The publications of the Bank of Italy reflect the activities carried out by the Institute. They are of an economic-financial, historical and legal nature and are all free of charge and available online. Among these, the one that best provides a concise presentation of the country’s economic situation is undoubtedly the Annual Report. The latter is published every year at the end of May and contains an in-depth analysis of the main developments in the Italian and international economy in the previous year and in the first months of the current year and is accompanied by a statistical appendix that is only available online. It is also the subject, in a public meeting not limited to Participants, of Considerations by the Governor of the Bank of Italy.

This publication can be defined as a true analytical and informative consultancy on the state of the economy that the Bank of Italy offers to constitutional bodies in matters of economic and financial policy. By virtue of this, it is easy to understand the importance of the Annual Report and how much its content constitutes a perfect summary framework to be used as the basis for a study of the Italian economic situation and its evolution over time.

1.2 Final remarks by the Governor

As already specified, the Annual Report of the Bank of Italy is discussed at a public meeting. On the occasion of its circulation, therefore, the Governor of the Bank of Italy presents the so-called Final Considerations.
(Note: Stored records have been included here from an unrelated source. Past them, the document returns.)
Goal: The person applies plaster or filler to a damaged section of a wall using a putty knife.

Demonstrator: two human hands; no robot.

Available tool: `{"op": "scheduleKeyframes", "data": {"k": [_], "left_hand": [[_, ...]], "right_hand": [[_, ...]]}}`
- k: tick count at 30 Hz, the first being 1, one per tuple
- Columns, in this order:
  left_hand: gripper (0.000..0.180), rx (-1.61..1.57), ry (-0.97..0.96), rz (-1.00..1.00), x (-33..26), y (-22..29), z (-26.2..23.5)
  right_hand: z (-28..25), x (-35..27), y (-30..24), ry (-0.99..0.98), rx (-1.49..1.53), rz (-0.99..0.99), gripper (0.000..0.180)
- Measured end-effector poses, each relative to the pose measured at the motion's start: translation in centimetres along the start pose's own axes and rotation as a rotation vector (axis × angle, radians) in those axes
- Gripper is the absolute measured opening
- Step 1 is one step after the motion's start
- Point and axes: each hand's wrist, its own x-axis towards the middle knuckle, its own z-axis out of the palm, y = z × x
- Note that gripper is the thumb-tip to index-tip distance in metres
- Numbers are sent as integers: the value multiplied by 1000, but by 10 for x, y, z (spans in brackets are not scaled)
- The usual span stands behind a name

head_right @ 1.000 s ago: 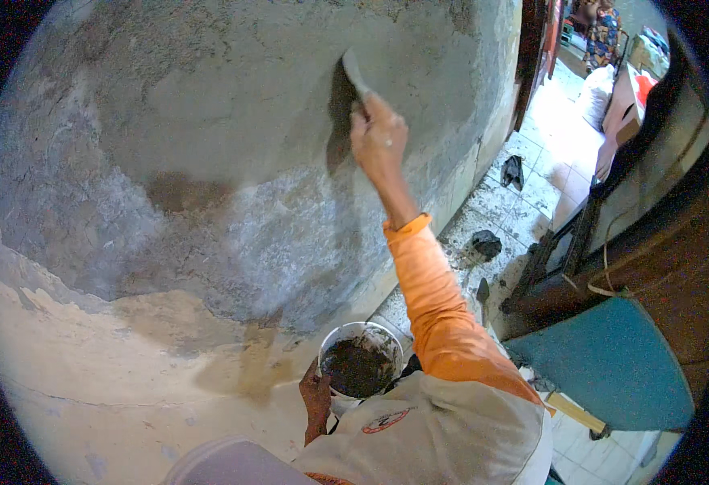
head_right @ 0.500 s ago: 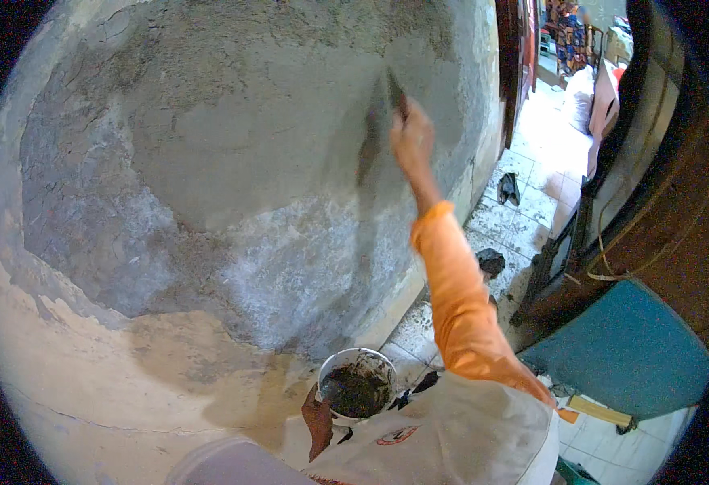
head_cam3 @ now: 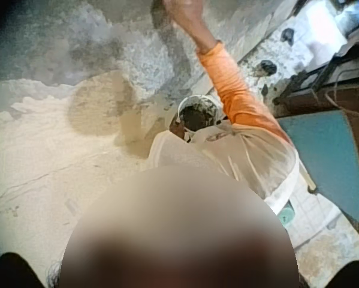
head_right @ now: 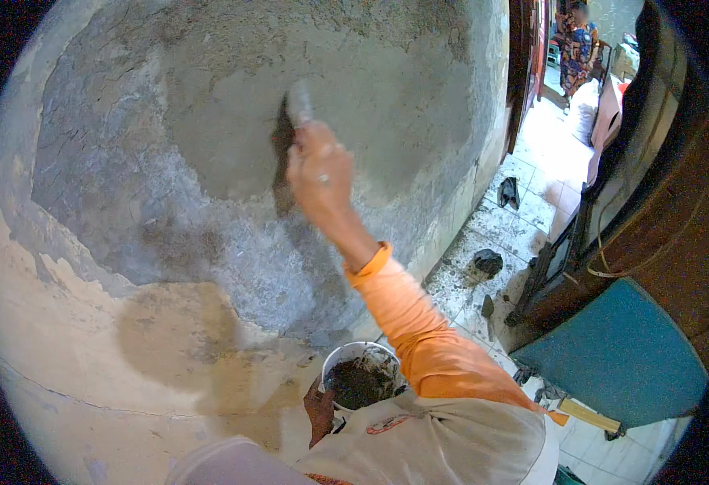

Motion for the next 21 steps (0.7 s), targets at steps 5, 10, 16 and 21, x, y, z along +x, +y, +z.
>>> {"op": "scheduleKeyframes", "data": {"k": [5, 10, 16, 21], "left_hand": [[61, -113, 9, -129, -2, 2, 0], [59, 52, 19, -81, 2, 8, 1], [59, -8, 83, -57, -16, 29, 22], [61, -217, 136, -162, -13, 57, 51]], "right_hand": [[0, -59, -72, -138, 101, -119, 31], [-63, -118, -21, -362, 288, -145, 43], [-125, -35, 247, -58, -49, 288, 23], [-111, 41, 416, -23, -192, 426, 28]]}}
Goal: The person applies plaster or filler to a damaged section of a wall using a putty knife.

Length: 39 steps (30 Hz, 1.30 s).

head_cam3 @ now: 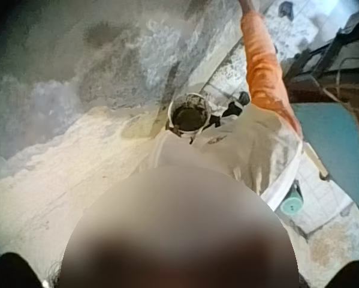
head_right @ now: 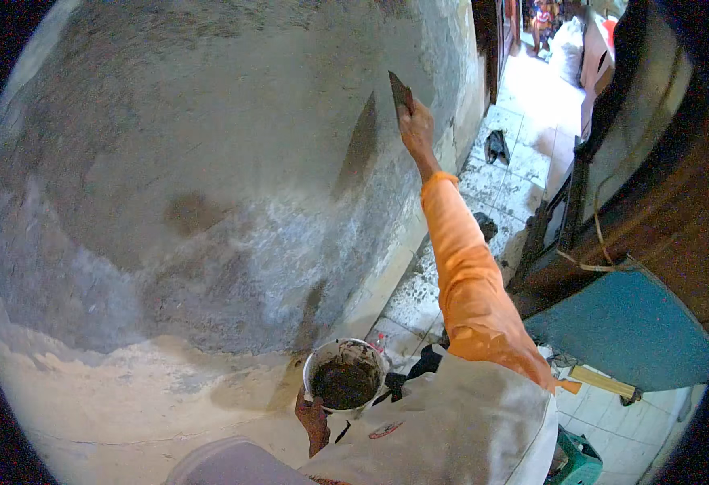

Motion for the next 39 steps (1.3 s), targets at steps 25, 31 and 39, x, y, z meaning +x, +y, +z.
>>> {"op": "scheduleKeyframes", "data": {"k": [25, 31, 39], "left_hand": [[63, 42, -24, -85, -16, 53, 121], [65, 155, -6, -65, -11, 58, 127], [66, 75, -16, -123, 2, 47, 139]], "right_hand": [[34, -4, 119, -10, 253, 326, 21], [53, -138, 14, -52, 246, 83, 49], [-32, -170, -12, -363, 346, -183, 53]]}}
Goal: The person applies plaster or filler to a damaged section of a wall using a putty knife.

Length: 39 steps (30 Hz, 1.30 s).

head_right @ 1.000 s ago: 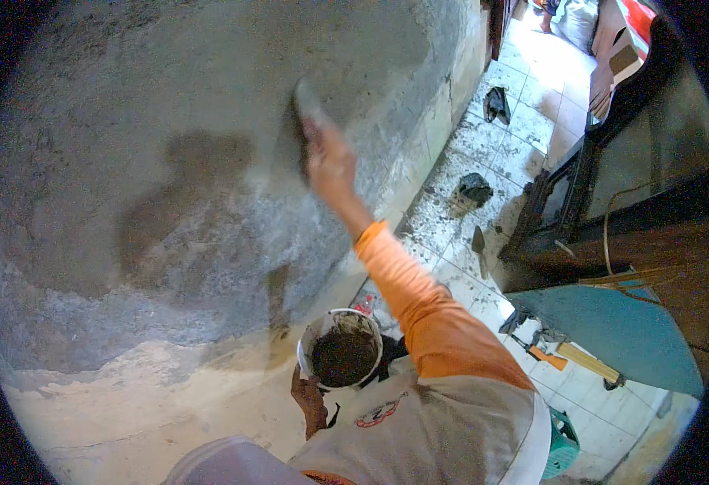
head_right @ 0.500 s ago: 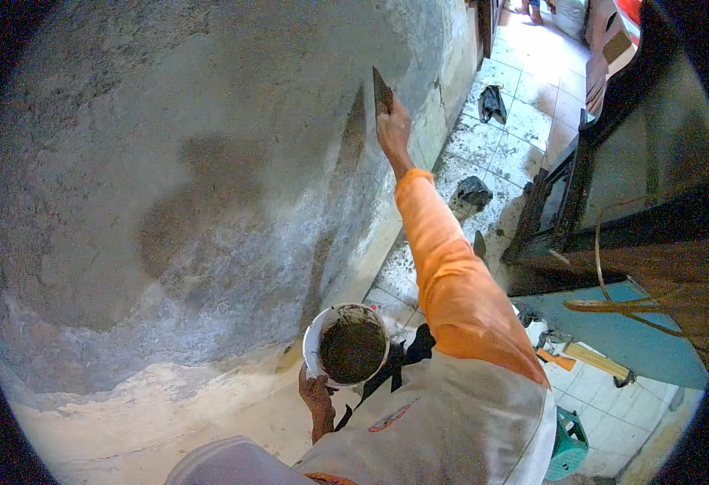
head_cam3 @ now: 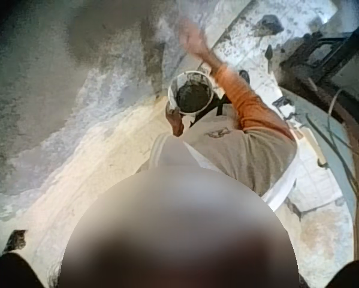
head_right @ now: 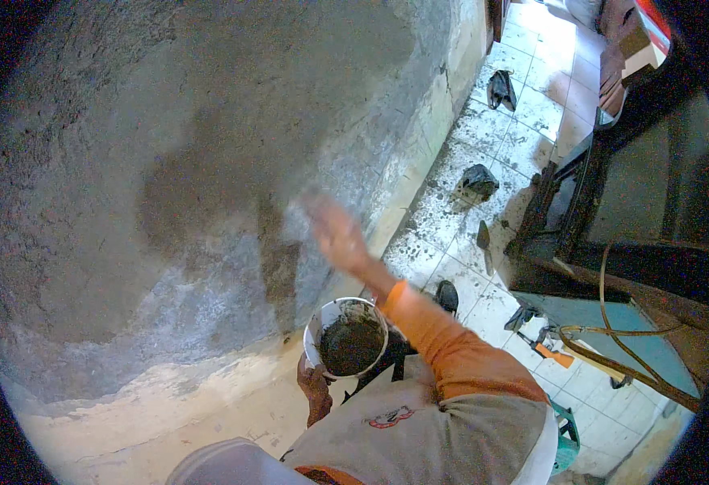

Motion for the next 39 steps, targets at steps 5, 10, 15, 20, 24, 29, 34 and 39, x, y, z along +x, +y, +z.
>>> {"op": "scheduleKeyframes", "data": {"k": [5, 10, 15, 20, 24, 29, 34, 39], "left_hand": [[67, 34, 38, -103, -8, -7, -3], [66, -17, 106, -127, -10, 8, 13], [69, -39, -1, -72, -6, 12, 18], [66, 46, 41, -83, -14, -1, 11], [66, 9, 63, -118, -14, -5, 11], [67, 38, 32, -93, -5, -7, 14], [66, 49, 41, -119, -16, -4, 10], [69, -13, 78, -140, -18, 10, 19]], "right_hand": [[-14, 93, 71, 377, -247, 5, 42], [51, 30, -3, 143, -73, 93, 48], [23, -36, -19, -200, 118, 53, 51], [-5, 60, 61, 304, -157, 186, 47], [44, 35, 28, 193, -58, 103, 43], [32, -28, 11, -152, 43, 15, 48], [-7, 58, 89, 353, -306, 132, 22], [38, 32, 36, 126, -237, 137, 45]]}}
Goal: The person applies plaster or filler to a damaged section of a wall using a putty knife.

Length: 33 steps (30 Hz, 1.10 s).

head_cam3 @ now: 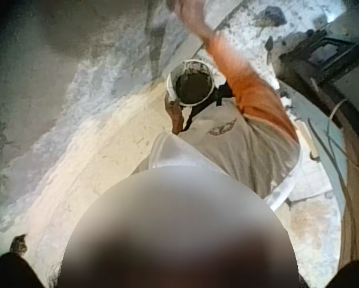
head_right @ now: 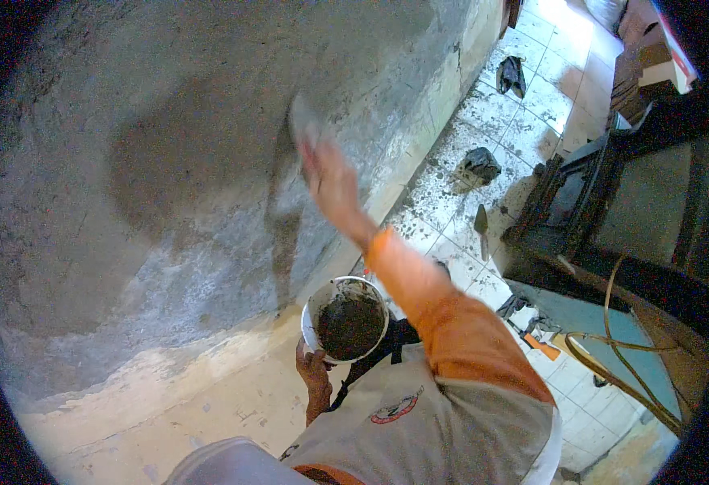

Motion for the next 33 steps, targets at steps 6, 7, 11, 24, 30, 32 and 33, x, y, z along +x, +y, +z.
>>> {"op": "scheduleKeyframes", "data": {"k": [6, 7, 11, 24, 30, 32, 33], "left_hand": [[66, 62, -1, 11, 10, 2, 11], [63, 212, -11, 40, 13, 0, 11], [58, 93, -135, 212, 37, -15, 18], [61, 374, -460, 187, 133, -29, 2], [63, 439, -501, 44, 148, -7, -9], [63, 490, -478, 110, 151, -6, -13], [63, 496, -480, 114, 153, -8, -14]], "right_hand": [[-48, -79, -17, -352, 235, 52, 51], [-48, -70, -6, -164, 175, 102, 53], [-49, -23, 24, -105, -222, 2, 58], [2, 3, 27, 103, -653, -245, 56], [3, 1, 20, 92, -719, -236, 53], [4, 0, 18, 107, -660, -166, 59], [4, 1, 17, 101, -655, -166, 59]]}}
The Governor of the Bank of Italy has the task of representing the bank with third parties, presiding over the meeting and informing the Italian government on foreign or domestic financial matters. Until before the introduction of the Euro, he was also responsible for national monetary policy. This function is exercised collegially together with the other central banks of the Euro area.
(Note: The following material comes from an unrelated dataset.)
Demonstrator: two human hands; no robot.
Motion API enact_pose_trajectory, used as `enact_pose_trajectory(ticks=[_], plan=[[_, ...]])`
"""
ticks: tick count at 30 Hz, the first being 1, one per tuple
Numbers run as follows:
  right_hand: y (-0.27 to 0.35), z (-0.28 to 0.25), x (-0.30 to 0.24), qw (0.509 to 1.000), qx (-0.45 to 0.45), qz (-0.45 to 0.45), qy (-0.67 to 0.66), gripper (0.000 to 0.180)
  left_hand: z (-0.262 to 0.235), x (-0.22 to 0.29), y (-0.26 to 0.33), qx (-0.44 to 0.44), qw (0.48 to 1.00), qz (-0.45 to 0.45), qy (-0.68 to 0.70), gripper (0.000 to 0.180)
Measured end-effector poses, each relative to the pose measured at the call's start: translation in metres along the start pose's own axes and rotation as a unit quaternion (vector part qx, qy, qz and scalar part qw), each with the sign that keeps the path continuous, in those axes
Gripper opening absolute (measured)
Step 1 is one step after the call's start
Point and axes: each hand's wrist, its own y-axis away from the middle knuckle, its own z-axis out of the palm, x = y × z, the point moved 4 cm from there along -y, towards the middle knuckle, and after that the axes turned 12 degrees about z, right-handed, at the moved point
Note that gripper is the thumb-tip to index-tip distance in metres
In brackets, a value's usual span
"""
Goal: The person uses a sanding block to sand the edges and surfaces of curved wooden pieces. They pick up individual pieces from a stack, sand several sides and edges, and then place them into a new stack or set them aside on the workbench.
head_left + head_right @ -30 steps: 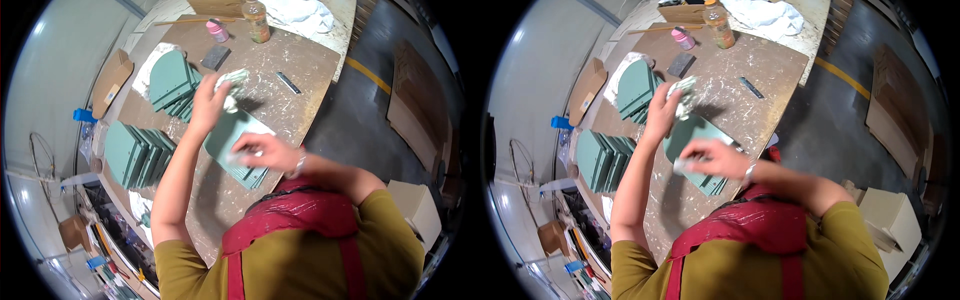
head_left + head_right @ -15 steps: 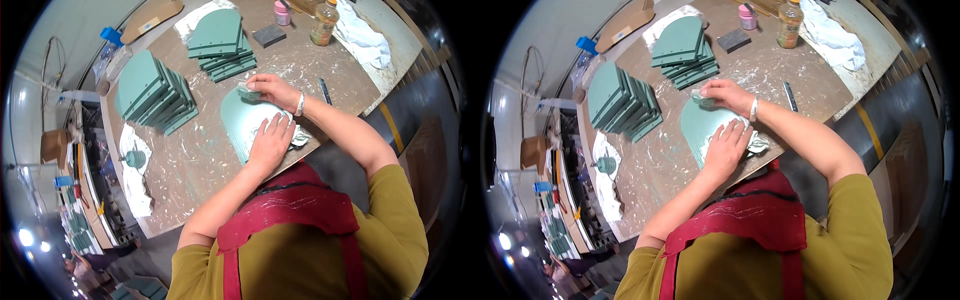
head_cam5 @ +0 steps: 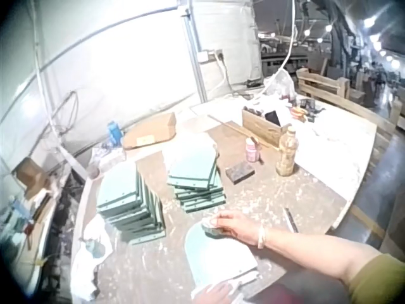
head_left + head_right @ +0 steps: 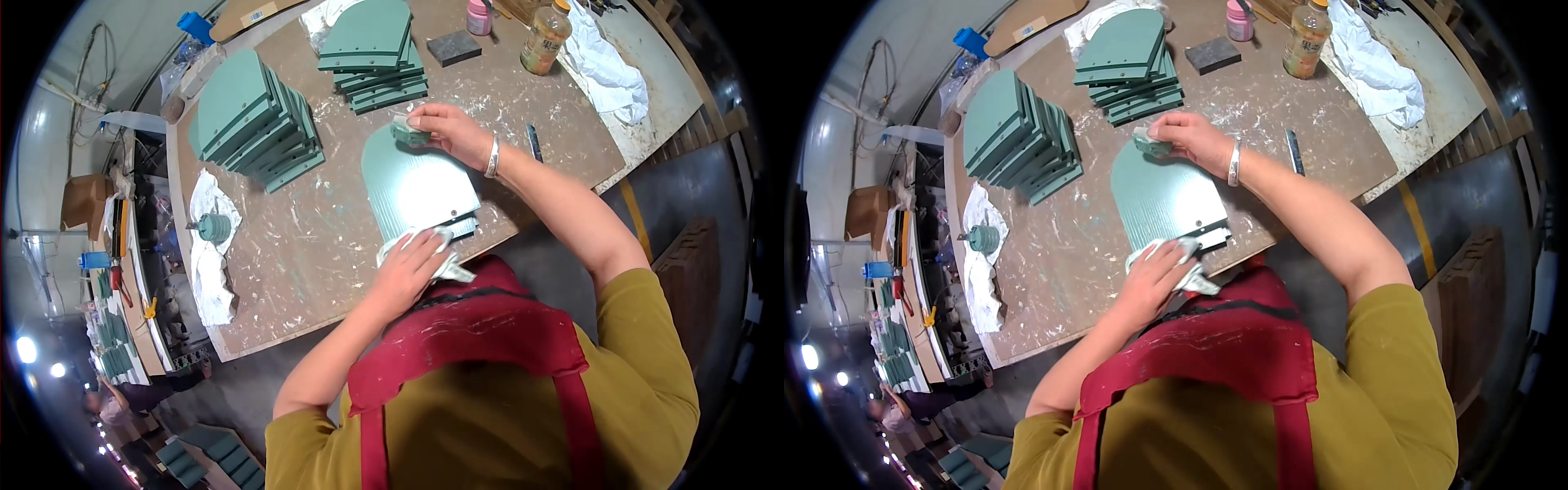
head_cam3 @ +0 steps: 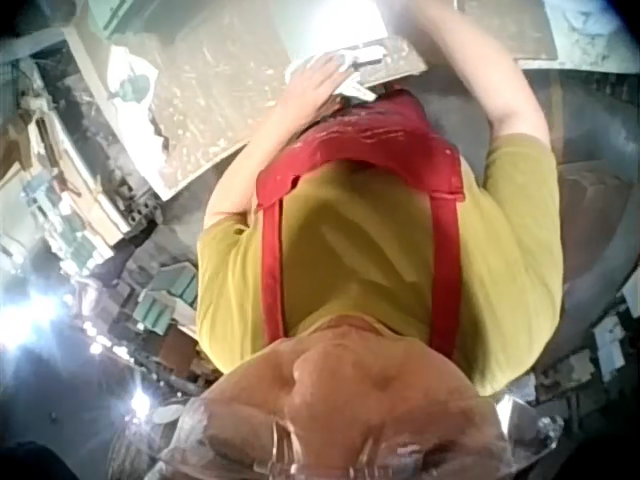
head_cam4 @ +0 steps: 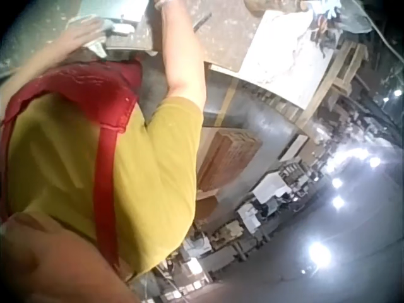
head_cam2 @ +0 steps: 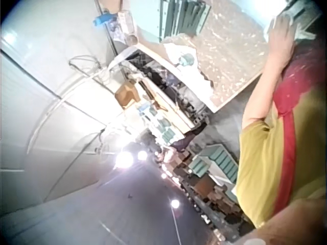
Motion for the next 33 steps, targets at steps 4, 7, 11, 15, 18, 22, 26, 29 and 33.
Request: enact_pose_trajectory(ticks=[4, 7, 11, 15, 18, 22, 26, 29, 33], plan=[[0.0, -0.006, 0.005, 1.0, 0.012, -0.011, 0.007, 0.012, -0.037, -0.012, 0.012, 0.143, 0.979, -0.145, -0.008, 0.047], [0.001, -0.003, 0.002, 1.0, -0.001, -0.015, 0.009, 0.018, -0.024, -0.023, -0.016, 0.054, 0.995, -0.049, -0.067, 0.048], [-0.003, -0.006, 0.006, 0.999, 0.005, -0.013, 0.045, 0.017, -0.022, -0.045, 0.049, 0.102, 0.98, -0.166, -0.031, 0.047], [0.009, 0.006, 0.0, 0.998, 0.042, -0.032, 0.027, 0.015, -0.03, -0.079, 0.103, 0.133, 0.912, -0.386, 0.039, 0.046], [0.045, 0.007, -0.007, 0.987, 0.136, -0.084, 0.026, 0.019, -0.073, -0.067, 0.076, 0.031, 0.884, -0.288, -0.367, 0.045], [0.098, -0.019, 0.008, 0.971, 0.156, -0.154, -0.096, 0.024, -0.092, -0.054, 0.047, 0.128, 0.896, -0.415, -0.094, 0.039], [0.115, -0.016, 0.04, 0.955, 0.147, -0.13, -0.223, 0.021, -0.057, -0.055, 0.034, 0.11, 0.883, -0.443, 0.106, 0.045], [0.106, 0.001, 0.059, 0.965, 0.14, -0.136, -0.177, 0.026, -0.022, -0.056, 0.035, 0.117, 0.885, -0.44, 0.096, 0.047], [0.111, 0.002, 0.051, 0.972, 0.12, -0.073, -0.19, 0.026, -0.014, -0.068, 0.053, 0.217, 0.782, -0.494, 0.311, 0.037]])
The Governor is appointed by decree of the President of the Republic, on the proposal of the President of the Council of Ministers, after deliberation by the Council of Ministers, having heard the opinion of the Superior Council of the Bank of Italy. The procedure also applies to the revocation of the Governor. His office, which until 2005 had no term limit, lasts six years and can be renewed once.(2)

Focusing on the period of interest to us, the Governor in office for the period 2005-2011 was Mario Draghi, who currently holds the prestigious position of President of the European Central Bank, who was succeeded on November 1, 2011 by Ignazio Visco, currently in office.

The Final Considerations referring to 2008, 2009 and 2010, therefore, were drafted by Draghi, while the subsequent seven in analysis (published up to May 2018, therefore referring to the period 2011-2017) are the result of the work of the current Governor. These publications, available free of charge online, provide a concise and more “human” opinion of the overall economic picture of the country. They are, in fact, actual comments that the Governor is called upon to make in order to take stock of the past year. For these and other practical reasons, related to the need to use texts as free as possible of multimedia content, we have chosen to analyze the Final Considerations of the Governor of the Bank of Italy referring to the ten years between 2008 and 2017. This will provide a clear idea of the evolution of Italy’s economic situation in the reference period from how the latter is presented in the Annual Reports.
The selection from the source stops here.